Requirement
Return the following from the records below: each line, word for word, starting with the line that contains "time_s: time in" and going on through the line that contains "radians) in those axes", with nothing outside that range.

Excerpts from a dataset
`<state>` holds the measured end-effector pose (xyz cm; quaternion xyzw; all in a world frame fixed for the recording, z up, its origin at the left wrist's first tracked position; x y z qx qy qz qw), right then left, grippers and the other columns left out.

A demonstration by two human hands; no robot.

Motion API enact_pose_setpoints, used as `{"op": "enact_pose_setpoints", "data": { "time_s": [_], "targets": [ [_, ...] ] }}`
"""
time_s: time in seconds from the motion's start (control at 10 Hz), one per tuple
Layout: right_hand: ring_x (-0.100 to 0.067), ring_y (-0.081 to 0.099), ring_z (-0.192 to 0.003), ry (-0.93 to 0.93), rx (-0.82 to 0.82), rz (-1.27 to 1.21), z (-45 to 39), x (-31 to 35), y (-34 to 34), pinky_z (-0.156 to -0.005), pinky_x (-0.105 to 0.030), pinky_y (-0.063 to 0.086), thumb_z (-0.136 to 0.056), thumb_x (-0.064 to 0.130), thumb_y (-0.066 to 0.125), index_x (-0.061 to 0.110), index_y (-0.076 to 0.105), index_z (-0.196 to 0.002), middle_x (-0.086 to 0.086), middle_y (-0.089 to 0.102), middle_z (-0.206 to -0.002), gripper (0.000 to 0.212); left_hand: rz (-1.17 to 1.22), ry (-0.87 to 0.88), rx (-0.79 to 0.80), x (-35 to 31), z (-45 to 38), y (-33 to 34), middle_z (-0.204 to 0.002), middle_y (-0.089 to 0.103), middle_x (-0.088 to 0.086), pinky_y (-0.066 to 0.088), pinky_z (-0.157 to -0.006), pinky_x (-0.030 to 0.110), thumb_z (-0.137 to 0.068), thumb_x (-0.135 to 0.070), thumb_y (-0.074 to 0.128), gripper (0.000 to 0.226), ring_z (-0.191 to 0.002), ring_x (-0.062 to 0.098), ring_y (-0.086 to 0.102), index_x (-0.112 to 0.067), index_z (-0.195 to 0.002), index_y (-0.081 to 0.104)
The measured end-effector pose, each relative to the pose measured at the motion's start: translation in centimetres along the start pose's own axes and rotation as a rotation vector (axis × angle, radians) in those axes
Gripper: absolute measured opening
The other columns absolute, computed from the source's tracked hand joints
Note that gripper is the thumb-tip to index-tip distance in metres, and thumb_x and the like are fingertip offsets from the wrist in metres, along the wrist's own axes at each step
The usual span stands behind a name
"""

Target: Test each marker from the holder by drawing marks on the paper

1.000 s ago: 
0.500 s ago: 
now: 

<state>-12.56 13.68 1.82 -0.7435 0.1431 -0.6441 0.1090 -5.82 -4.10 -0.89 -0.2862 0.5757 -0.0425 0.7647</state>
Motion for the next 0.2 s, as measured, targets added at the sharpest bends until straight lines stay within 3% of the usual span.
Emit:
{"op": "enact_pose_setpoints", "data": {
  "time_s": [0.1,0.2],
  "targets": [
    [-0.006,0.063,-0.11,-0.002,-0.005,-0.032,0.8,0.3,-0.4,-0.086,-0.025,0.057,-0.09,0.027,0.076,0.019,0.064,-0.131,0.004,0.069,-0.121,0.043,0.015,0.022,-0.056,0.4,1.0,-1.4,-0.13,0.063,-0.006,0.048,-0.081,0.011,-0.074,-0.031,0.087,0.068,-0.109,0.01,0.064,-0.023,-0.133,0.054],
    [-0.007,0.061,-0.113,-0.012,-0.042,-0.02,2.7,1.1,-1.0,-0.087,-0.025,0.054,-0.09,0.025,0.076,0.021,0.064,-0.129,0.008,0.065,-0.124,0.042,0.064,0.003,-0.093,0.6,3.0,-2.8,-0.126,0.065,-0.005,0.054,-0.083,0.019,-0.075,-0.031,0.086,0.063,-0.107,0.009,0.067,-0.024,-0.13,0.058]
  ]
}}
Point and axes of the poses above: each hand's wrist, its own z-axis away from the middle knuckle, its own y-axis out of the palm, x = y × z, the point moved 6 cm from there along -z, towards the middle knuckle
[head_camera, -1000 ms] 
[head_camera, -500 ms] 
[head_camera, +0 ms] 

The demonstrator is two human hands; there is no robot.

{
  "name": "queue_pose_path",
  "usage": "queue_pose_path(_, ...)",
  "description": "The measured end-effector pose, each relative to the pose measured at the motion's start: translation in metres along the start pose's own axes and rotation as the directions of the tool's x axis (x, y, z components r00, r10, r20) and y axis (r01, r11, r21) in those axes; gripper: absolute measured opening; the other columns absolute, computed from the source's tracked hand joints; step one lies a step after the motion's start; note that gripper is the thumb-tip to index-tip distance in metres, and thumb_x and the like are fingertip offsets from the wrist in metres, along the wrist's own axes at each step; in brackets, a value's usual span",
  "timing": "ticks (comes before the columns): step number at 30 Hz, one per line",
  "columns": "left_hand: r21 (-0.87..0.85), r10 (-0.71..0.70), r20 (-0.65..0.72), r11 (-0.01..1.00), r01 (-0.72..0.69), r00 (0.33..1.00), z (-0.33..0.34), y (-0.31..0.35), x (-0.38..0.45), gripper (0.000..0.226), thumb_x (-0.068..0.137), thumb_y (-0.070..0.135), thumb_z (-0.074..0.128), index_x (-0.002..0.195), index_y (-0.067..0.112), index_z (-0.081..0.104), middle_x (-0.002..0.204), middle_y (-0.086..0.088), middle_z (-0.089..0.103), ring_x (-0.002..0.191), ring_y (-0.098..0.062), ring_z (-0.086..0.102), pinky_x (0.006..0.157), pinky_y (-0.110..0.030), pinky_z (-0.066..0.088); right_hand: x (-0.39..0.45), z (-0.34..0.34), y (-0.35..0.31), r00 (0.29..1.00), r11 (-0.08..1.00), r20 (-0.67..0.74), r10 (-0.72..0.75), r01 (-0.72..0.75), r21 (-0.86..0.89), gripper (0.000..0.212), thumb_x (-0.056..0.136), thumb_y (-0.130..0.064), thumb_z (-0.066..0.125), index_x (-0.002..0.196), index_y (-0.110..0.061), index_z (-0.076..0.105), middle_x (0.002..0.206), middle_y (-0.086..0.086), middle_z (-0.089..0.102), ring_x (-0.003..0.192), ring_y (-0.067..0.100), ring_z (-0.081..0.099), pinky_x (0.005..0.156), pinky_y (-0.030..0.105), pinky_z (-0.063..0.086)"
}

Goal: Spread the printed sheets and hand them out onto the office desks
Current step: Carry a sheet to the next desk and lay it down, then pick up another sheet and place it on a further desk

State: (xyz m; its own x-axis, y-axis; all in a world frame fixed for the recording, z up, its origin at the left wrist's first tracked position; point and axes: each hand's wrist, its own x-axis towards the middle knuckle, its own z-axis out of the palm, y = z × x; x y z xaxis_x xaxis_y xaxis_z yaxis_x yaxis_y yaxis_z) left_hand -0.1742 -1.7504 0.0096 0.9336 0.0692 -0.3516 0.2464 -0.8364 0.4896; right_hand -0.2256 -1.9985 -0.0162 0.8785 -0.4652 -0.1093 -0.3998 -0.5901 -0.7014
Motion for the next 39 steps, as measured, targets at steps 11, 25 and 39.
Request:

Written response
time_s: time in seconds from the motion's start (control at 10 Hz), one per tuple
Layout: right_hand: ring_x (-0.100 to 0.067), ring_y (-0.081 to 0.099), ring_z (-0.192 to 0.003), ry (-0.93 to 0.93), rx (-0.82 to 0.82), rz (-1.27 to 1.21), z (-45 to 39), x (-31 to 35), y (-34 to 34), pinky_z (-0.156 to -0.005), pinky_x (-0.105 to 0.030), pinky_y (-0.063 to 0.086), thumb_z (-0.136 to 0.056), thumb_x (-0.064 to 0.130), thumb_y (-0.066 to 0.125), index_x (-0.061 to 0.110), index_y (-0.076 to 0.105), index_z (-0.196 to 0.002), middle_x (-0.086 to 0.086), middle_y (-0.089 to 0.102), middle_z (-0.206 to -0.002), gripper (0.000 to 0.212); left_hand: rz (-1.17 to 1.22), ry (-0.87 to 0.88), rx (-0.79 to 0.80), x (-35 to 31), z (-45 to 38), y (-33 to 34), middle_z (-0.204 to 0.002), middle_y (-0.089 to 0.103), middle_x (-0.088 to 0.086), pinky_y (-0.066 to 0.088), pinky_z (-0.157 to -0.006), pinky_x (-0.030 to 0.110), thumb_z (-0.137 to 0.068), thumb_x (-0.135 to 0.070), thumb_y (-0.074 to 0.128), gripper (0.000 to 0.226), ring_z (-0.191 to 0.002), ring_x (-0.062 to 0.098), ring_y (-0.086 to 0.102), index_x (-0.112 to 0.067), index_z (-0.195 to 0.002), index_y (-0.081 to 0.104)
The measured end-effector pose, each relative to the pose measured at the motion's start: translation in centimetres along the start pose's own axes and rotation as a rotation vector (axis × angle, radians) in those axes

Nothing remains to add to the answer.